PROBLEM REQUIREMENTS: Please quote exactly the opening lines of the data, from the first line to the one where "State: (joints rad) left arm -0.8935" appears.

(Data entries)
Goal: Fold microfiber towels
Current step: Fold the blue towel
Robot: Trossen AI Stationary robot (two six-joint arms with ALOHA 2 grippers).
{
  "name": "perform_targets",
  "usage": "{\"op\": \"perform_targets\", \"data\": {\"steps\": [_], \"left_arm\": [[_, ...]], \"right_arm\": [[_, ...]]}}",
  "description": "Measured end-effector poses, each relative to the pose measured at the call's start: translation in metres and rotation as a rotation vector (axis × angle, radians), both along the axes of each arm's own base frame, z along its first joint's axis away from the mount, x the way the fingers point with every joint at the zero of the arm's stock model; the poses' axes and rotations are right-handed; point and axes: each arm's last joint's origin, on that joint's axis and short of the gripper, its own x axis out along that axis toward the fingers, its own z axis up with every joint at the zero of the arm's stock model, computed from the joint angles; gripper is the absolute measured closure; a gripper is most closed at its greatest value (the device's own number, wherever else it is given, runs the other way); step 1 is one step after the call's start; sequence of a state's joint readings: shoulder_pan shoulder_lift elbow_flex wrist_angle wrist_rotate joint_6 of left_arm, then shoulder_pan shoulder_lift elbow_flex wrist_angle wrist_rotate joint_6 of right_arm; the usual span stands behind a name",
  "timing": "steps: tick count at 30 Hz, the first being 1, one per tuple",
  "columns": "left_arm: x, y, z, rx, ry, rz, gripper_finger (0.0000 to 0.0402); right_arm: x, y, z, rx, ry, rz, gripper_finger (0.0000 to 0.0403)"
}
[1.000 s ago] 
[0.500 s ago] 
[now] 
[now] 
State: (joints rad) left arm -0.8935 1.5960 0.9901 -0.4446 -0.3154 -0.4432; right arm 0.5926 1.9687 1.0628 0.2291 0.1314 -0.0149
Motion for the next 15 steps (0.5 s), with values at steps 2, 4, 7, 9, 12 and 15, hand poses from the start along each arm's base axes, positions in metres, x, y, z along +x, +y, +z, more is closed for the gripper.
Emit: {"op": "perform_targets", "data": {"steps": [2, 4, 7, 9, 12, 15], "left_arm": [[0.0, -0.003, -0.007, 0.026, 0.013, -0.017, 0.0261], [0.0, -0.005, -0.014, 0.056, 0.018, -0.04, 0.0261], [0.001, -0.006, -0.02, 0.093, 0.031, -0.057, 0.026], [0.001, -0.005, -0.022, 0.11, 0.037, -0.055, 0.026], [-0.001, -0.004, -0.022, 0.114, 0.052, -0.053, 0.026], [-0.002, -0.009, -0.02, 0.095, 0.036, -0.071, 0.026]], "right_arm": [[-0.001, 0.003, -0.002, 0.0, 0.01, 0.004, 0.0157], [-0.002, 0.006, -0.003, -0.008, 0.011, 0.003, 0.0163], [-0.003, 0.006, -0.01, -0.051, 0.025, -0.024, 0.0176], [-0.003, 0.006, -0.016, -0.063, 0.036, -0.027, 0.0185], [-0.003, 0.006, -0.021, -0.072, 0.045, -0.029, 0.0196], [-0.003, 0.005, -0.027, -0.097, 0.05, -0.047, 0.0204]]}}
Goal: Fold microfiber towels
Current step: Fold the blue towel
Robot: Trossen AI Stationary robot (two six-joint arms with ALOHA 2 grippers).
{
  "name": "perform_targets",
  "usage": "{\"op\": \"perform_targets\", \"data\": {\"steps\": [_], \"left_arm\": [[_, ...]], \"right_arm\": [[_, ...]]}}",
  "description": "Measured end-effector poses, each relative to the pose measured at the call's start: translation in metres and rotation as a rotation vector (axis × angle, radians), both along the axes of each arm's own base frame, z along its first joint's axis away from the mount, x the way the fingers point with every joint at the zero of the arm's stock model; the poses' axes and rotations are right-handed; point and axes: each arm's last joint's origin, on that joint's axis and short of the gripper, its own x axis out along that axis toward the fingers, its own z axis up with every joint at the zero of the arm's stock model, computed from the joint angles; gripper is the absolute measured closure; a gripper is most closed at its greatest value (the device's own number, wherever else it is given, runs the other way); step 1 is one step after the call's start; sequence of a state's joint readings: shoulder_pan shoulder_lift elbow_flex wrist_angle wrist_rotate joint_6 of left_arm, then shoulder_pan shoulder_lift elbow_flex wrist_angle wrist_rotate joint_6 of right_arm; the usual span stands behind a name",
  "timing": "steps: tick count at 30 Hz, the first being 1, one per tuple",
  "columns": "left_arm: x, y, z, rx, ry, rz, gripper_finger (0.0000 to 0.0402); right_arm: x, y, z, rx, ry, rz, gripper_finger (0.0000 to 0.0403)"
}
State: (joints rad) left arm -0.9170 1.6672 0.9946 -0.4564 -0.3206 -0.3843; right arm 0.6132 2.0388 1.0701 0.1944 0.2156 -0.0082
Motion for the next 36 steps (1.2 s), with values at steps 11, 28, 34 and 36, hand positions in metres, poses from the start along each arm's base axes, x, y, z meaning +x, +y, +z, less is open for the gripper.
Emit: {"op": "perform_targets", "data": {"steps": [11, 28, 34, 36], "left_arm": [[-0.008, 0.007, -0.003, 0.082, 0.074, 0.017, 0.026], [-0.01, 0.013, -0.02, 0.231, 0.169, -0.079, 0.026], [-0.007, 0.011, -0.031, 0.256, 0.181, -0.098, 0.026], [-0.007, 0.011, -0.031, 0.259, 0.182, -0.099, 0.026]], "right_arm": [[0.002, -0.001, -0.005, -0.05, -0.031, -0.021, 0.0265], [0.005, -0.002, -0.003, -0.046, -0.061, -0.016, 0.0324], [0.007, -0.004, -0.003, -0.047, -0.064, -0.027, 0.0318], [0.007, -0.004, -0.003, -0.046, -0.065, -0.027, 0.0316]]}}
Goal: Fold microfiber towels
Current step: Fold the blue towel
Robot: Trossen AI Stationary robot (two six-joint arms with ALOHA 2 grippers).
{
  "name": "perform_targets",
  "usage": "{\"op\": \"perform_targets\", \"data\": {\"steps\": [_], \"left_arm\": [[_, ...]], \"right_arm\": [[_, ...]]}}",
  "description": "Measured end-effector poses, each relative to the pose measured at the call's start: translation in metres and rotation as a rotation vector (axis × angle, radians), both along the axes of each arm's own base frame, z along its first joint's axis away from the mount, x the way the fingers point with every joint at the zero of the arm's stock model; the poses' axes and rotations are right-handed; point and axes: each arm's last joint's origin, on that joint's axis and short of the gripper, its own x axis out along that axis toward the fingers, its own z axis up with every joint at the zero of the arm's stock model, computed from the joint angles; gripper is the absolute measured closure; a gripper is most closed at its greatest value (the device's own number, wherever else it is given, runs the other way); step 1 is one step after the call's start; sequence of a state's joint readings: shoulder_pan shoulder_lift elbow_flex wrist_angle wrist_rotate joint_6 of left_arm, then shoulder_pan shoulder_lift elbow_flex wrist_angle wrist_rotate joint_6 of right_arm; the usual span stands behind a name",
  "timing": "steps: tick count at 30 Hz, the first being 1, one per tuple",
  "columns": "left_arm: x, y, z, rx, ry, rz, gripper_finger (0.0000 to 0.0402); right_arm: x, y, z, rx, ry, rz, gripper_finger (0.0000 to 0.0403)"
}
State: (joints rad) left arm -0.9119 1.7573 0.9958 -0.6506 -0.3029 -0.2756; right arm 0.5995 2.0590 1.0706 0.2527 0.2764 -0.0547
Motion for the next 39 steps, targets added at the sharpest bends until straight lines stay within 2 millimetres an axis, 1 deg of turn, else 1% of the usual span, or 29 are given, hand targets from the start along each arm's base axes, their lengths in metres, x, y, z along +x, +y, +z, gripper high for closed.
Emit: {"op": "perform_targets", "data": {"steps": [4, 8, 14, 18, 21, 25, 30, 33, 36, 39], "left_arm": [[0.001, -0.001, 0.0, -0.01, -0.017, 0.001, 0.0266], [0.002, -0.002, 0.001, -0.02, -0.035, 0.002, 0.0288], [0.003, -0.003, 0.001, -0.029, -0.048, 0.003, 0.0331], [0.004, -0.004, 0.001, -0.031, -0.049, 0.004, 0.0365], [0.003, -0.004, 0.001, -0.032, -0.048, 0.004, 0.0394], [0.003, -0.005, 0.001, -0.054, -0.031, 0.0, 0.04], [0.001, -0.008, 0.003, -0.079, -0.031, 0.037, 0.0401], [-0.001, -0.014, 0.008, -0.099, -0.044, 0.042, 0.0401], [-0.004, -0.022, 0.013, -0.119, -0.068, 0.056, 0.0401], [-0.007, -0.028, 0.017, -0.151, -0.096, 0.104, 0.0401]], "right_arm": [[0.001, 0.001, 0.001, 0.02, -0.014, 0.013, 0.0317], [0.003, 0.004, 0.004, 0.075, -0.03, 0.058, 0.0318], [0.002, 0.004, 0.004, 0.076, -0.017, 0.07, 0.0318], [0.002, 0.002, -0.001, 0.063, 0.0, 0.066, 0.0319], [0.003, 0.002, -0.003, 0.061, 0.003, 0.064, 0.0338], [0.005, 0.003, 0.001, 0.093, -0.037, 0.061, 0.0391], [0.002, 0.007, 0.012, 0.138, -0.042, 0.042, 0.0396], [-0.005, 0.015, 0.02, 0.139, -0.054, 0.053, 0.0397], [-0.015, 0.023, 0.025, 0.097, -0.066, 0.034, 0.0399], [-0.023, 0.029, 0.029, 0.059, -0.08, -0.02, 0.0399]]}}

EXPECTED OUTPUT:
Goal: Fold microfiber towels
Current step: Fold the blue towel
Robot: Trossen AI Stationary robot (two six-joint arms with ALOHA 2 grippers).
{
  "name": "perform_targets",
  "usage": "{\"op\": \"perform_targets\", \"data\": {\"steps\": [_], \"left_arm\": [[_, ...]], \"right_arm\": [[_, ...]]}}",
  "description": "Measured end-effector poses, each relative to the pose measured at the call's start: translation in metres and rotation as a rotation vector (axis × angle, radians), both along the axes of each arm's own base frame, z along its first joint's axis away from the mount, x the way the fingers point with every joint at the zero of the arm's stock model; the poses' axes and rotations are right-handed; point and axes: each arm's last joint's origin, on that joint's axis and short of the gripper, its own x axis out along that axis toward the fingers, its own z axis up with every joint at the zero of the arm's stock model, computed from the joint angles; gripper is the absolute measured closure; a gripper is most closed at its greatest value (the device's own number, wherever else it is given, runs the other way); step 1 is one step after the call's start; sequence of a state's joint readings: shoulder_pan shoulder_lift elbow_flex wrist_angle wrist_rotate joint_6 of left_arm, then shoulder_pan shoulder_lift elbow_flex wrist_angle wrist_rotate joint_6 of right_arm; the usual span stands behind a name",
  "timing": "steps: tick count at 30 Hz, the first being 1, one per tuple",
  "columns": "left_arm: x, y, z, rx, ry, rz, gripper_finger (0.0000 to 0.0402); right_arm: x, y, z, rx, ry, rz, gripper_finger (0.0000 to 0.0403)"
}
[1.000 s ago] 
[0.500 s ago] 
[now] 
[now] 
State: (joints rad) left arm -0.8935 1.5960 0.9901 -0.4446 -0.3154 -0.4432; right arm 0.5926 1.9687 1.0628 0.2291 0.1314 -0.0149

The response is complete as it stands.